There is concern that quagga mussels will find their way into Okanagan lakes.

What do the zebra mussel, yellow starthistle and Brazilian elodea have in common? They are all invasive species that do not occur in B.C.  They are, however, right on our door step.

Invasive Species Week runs until Sunday and a number of public events are planned.

“Invasive species know no boundaries; they span landscapes, land ownerships and jurisdictions,” said Lisa Scott, Okanagan and Similkameen Invasive Species Society co-ordinator.

“Because of this, it’s imperative that we work co-operatively to address the issue. We all need to take responsibility.”

Invasive species are plants, animals, aquatic life and micro-organisms that out-compete native species when introduced outside of their natural environment. They can come from across the country or across the globe.

These unwelcome invaders create an imbalance in nature by competing for the same resources that native species need to survive. The economic costs associated with invasive species in Canada are measured in the tens of billions of dollars, and those costs are escalating.

Of particular concern in the Okanagan Valley is the potential arrival of zebra and quagga mussels.

“These freshwater invertebrates rapidly colonize hard surfaces and can clog water-intake structures, impact recreation and devastate local fisheries,” said Scott.

“In the Okanagan, the effects of their invasion would be felt at the commercial activity level, throughout the tourism sector and at the ecological level. Direct costs and lost revenues are estimated to be $42 million per year.”

Scott said prevention of harmful new invasions is the first priority, as it is the most cost-effective way to deal with the problem.

“Once species are established, the task becomes far more complex and costly.
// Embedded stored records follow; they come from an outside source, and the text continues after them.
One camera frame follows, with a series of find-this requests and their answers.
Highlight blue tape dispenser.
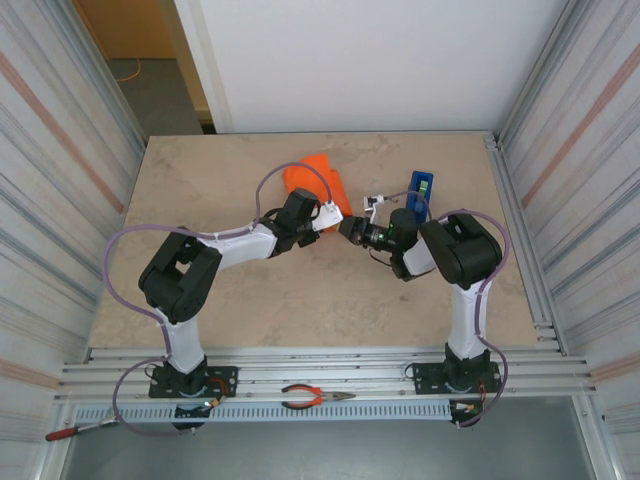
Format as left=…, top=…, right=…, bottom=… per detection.
left=405, top=170, right=434, bottom=226

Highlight aluminium rail frame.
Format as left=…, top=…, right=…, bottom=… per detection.
left=54, top=322, right=599, bottom=404

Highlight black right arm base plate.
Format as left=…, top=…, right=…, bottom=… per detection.
left=412, top=360, right=504, bottom=396

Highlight orange handled pliers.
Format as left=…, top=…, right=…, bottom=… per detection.
left=280, top=383, right=357, bottom=410

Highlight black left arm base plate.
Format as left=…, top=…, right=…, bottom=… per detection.
left=148, top=365, right=239, bottom=400

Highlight white door frame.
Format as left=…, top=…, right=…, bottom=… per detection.
left=172, top=0, right=236, bottom=135

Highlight white slotted cable duct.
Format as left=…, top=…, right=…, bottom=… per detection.
left=74, top=403, right=454, bottom=424

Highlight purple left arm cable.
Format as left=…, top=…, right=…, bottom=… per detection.
left=102, top=160, right=335, bottom=437

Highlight orange floor cable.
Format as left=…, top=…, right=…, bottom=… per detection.
left=115, top=58, right=143, bottom=84

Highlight red handled hand tool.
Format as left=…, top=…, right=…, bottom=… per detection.
left=45, top=419, right=119, bottom=442
The issue of invasive aquatic species is a particularly hot topic this year and it’s the focus of an Okanagan-wide campaign this summer.”

Invasive Species Week will see OASISS representatives at the Vernon Farmers Market Thursday from 8 a.m. to 1 p.m., the Lake Country Farmers Market Friday from 3 to 5 p.m., Paddlewheel Park Saturday from 10 a.m. to 1 p.m., Cosens Bay Saturday from 2 to 5 p.m. and Kekuli Bay Provincial Park Sunday from 11 a.m. to 4 p.m.